NHTSA-NASA study accelerates Toyota’s image
The results are in: Toyota’s electronic systems did not play a role in incidents of unintended acceleration. The U.S. Department of Transportation released the news following a 10-month study of potential electronic causes of unintended acceleration in Toyotas conducted by the National Highway Traffic Safety Administration (NHTSA) and the National Aeronautics and Space Administration (NASA).
Launched last spring at the request of Congress, NHTSA enlisted NASA engineers with expertise in areas such as computer controlled electronic systems, electromagnetic interference and software integrity to conduct new research into whether electronic systems or electromagnetic interference played a role in incidents of unintended Toyota acceleration.
NASA engineers found no electronic flaws in Toyota vehicles capable of producing the large throttle openings required to create dangerous high-speed unintended acceleration incidents. The two mechanical safety defects already identified by NHTSA – “sticking” accelerator pedals and a design flaw that enabled accelerator pedals to become trapped by floor mats – remain the only known causes for these kinds of unsafe unintended acceleration incidents.
“We enlisted the best and brightest engineers to study Toyota’s electronics systems, and the verdict is in. There is no electronic-based cause for unintended high-speed acceleration in Toyotas,” says U.S. Transportation secretary Ray LaHood.
"NASA found no evidence that a malfunction in electronics caused large unintended accelerations," says Michael Kirsch, principal engineer at the NASA Engineering and Safety Center.
While NASA and NHTSA have identified no electronic cause of dangerous unintended acceleration incidents in Toyota vehicles or any new mechanical causes beyond sticking pedals and accelerator pedal entrapment, NHTSA is considering taking several new actions as the result of the findings, including:
* Propose rules, by the end of 2011, to require brake override systems, to standardize operation of keyless ignition systems, and to require the installation of event data recorders in all passenger vehicles;
* Begin broad research on the reliability and security of electronic control systems; and,
* Research the placement and design of accelerator and brake pedals, as well as driver usage of pedals, to determine whether design and placement can be improved to reduce pedal misapplication.
In 2009 and 2010, Toyota recalled nearly eight million vehicles as part of the sticky pedal and pedal entrapment recalls. Toyota also paid $48.8 million in civil penalties as the result of NHTSA investigations into the timeliness of several safety recalls last year. Across the industry, automakers voluntarily initiated a record number of safety recalls in 2010.
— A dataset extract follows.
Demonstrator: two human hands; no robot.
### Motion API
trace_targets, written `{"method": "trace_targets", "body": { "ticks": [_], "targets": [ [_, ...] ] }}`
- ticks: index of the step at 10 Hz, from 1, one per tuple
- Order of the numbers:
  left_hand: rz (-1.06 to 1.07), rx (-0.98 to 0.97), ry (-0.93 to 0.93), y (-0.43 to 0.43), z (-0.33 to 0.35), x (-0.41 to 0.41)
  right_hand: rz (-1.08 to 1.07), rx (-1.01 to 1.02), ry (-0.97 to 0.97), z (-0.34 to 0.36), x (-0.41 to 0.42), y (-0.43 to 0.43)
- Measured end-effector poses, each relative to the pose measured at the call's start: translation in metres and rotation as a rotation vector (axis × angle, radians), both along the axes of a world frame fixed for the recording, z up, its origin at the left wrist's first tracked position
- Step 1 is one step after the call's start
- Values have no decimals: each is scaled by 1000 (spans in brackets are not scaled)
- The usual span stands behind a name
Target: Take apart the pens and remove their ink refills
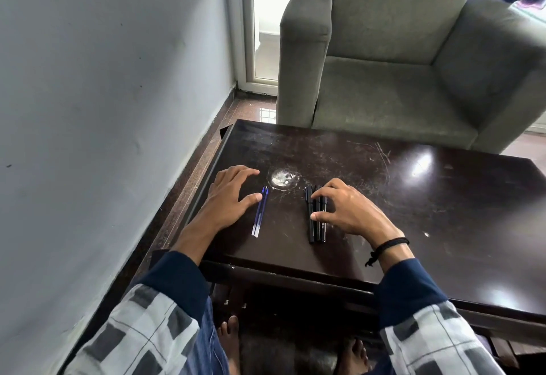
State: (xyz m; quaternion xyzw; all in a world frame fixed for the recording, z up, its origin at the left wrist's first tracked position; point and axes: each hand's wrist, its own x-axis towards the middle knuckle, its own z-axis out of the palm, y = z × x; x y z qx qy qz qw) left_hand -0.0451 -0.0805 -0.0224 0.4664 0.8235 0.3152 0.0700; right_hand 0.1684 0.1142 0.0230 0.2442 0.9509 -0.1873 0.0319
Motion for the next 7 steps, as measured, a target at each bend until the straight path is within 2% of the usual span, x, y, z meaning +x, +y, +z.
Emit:
{"method": "trace_targets", "body": {
  "ticks": [3,4,5,6,7],
  "targets": [
    [72,11,20,5,-1,4,-25,-7,-25,4,0,-4],
    [85,43,50,7,-2,4,-19,9,-6,3,-2,-6],
    [131,12,4,15,6,7,-49,32,45,3,-4,-5],
    [167,1,28,29,14,14,-140,40,206,-10,-8,-2],
    [166,-41,136,52,20,14,-265,68,371,-23,-18,8]
  ]
}}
“Toyota welcomes the findings of NASA and NHTSA regarding our Electronic Throttle Control System with intelligence (ETCS-i) and we appreciate the thoroughness of their review,” says Steve St. Angelo, Toyota’s chief quality officer for North America. “We believe this rigorous scientific analysis by some of America's foremost engineers should further reinforce confidence in the safety of Toyota and Lexus vehicles. We hope this important study will help put to rest unsupported speculation about Toyota's ETCS-i, which is well-designed and well-tested to ensure that a real world, un-commanded acceleration of the vehicle cannot occur.”